(Data extracted from a collection)
════════════════════

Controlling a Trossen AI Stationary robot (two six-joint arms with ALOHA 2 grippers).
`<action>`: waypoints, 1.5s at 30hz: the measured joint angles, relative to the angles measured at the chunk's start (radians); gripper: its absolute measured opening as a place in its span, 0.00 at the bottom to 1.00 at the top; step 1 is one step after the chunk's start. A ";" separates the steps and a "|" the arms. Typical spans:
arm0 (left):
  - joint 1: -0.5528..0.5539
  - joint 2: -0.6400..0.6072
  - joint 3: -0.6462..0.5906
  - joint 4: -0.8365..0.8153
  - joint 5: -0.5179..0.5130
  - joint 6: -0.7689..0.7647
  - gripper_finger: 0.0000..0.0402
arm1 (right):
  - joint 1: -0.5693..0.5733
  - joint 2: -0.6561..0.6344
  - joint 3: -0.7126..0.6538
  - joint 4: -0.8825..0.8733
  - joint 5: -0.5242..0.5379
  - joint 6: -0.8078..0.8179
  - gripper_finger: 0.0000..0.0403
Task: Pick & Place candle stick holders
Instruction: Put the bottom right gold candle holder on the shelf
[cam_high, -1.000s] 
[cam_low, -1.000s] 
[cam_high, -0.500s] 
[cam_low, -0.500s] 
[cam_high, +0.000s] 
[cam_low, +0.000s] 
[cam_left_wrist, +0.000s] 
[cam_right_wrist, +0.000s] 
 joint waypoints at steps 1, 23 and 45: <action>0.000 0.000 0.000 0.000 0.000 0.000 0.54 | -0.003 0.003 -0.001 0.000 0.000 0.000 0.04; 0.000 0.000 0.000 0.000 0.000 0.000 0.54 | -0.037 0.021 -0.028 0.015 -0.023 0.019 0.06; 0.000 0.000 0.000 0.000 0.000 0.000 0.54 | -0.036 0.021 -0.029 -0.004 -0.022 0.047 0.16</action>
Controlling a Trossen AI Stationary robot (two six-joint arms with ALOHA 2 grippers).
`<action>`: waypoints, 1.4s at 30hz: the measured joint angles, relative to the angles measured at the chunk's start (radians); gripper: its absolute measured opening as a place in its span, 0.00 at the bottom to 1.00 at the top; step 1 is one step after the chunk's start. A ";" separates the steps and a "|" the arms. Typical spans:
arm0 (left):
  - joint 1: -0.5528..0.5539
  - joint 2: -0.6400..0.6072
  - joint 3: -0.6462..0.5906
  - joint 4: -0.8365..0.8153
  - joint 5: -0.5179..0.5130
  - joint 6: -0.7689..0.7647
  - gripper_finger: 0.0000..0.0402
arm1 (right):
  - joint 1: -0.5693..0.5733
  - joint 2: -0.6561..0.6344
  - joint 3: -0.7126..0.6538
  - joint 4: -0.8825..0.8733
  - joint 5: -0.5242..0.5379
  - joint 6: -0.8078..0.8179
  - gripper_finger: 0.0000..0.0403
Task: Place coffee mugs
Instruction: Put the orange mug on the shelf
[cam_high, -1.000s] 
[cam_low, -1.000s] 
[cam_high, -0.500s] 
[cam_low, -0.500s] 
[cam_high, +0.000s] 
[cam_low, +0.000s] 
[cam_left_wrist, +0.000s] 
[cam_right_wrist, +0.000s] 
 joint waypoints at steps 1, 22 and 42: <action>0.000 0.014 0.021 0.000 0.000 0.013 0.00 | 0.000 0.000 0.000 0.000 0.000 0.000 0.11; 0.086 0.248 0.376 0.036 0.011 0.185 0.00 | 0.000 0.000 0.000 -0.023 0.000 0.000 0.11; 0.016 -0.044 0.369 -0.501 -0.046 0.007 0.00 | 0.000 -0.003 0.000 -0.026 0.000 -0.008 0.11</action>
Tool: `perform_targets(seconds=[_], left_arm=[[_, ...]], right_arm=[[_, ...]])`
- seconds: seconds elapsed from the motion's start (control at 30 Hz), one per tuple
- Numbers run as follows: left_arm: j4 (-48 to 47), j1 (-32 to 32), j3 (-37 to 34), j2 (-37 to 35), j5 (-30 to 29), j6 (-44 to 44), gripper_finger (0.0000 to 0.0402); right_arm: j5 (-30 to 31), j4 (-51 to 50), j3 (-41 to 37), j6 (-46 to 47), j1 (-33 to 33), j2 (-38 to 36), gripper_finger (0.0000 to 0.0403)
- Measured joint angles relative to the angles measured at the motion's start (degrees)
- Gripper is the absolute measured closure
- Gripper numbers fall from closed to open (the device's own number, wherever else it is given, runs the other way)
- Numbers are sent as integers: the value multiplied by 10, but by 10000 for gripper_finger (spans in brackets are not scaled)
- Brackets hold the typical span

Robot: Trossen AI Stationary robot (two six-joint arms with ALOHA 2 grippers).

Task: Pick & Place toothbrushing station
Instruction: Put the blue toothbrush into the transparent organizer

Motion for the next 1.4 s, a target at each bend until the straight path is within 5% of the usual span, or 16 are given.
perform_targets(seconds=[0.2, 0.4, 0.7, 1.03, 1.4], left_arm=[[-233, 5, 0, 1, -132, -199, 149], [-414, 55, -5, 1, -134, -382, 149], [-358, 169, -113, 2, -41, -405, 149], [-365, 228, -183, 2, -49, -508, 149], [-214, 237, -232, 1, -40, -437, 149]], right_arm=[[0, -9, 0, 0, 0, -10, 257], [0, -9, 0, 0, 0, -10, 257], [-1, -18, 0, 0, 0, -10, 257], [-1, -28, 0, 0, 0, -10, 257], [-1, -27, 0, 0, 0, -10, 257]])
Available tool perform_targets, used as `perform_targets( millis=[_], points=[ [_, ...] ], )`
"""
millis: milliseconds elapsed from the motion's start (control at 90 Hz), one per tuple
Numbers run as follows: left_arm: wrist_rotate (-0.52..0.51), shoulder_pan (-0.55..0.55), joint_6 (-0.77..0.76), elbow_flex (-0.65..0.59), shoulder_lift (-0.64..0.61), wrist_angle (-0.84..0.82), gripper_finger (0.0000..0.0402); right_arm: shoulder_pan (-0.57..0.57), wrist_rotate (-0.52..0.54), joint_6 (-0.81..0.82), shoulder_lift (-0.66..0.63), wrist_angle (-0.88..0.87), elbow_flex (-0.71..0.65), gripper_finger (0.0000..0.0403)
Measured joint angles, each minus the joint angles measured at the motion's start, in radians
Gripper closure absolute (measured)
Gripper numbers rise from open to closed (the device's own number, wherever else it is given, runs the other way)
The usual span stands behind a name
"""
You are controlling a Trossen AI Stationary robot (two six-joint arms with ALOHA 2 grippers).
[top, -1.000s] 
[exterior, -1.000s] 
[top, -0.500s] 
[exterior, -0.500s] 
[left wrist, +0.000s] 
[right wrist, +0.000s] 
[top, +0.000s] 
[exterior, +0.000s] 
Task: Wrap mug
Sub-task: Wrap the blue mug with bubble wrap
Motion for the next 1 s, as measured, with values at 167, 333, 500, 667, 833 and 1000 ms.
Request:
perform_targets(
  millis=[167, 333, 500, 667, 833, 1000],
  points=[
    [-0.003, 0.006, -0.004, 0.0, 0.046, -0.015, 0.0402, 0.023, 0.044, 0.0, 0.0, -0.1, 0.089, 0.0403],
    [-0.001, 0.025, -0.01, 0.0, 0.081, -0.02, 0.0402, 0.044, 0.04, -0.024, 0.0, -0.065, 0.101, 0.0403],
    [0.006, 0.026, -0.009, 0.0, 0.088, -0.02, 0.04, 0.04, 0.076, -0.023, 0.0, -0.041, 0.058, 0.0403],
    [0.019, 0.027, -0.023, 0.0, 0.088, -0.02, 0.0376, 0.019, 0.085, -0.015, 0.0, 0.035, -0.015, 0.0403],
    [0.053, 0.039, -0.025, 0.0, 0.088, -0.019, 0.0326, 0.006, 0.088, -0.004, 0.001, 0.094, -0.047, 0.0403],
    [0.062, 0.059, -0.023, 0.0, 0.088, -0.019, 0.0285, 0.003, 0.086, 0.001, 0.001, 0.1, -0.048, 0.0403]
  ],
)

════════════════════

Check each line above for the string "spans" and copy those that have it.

`<action>`: waypoints, 1.5s at 30hz: the measured joint angles, relative to the angles measured at the chunk's start (radians); gripper: its absolute measured opening as a place in its span, 0.00 at the bottom to 1.00 at the top; step 1 is one step after the chunk's start. A ";" separates the steps and a "|" the arms. Typical spans:
`<action>`: waypoints, 1.4s at 30hz: the measured joint angles, relative to the angles measured at the chunk's start (radians); gripper: its absolute measured opening as a place in its span, 0.00 at the bottom to 1.00 at the top; step 1 is one step after the chunk's start. A ";" separates the steps and a "|" the arms. Typical spans:
- Numbers are sent as integers: the value multiplied by 10, but by 10000 for gripper_finger (spans in brackets are not scaled)

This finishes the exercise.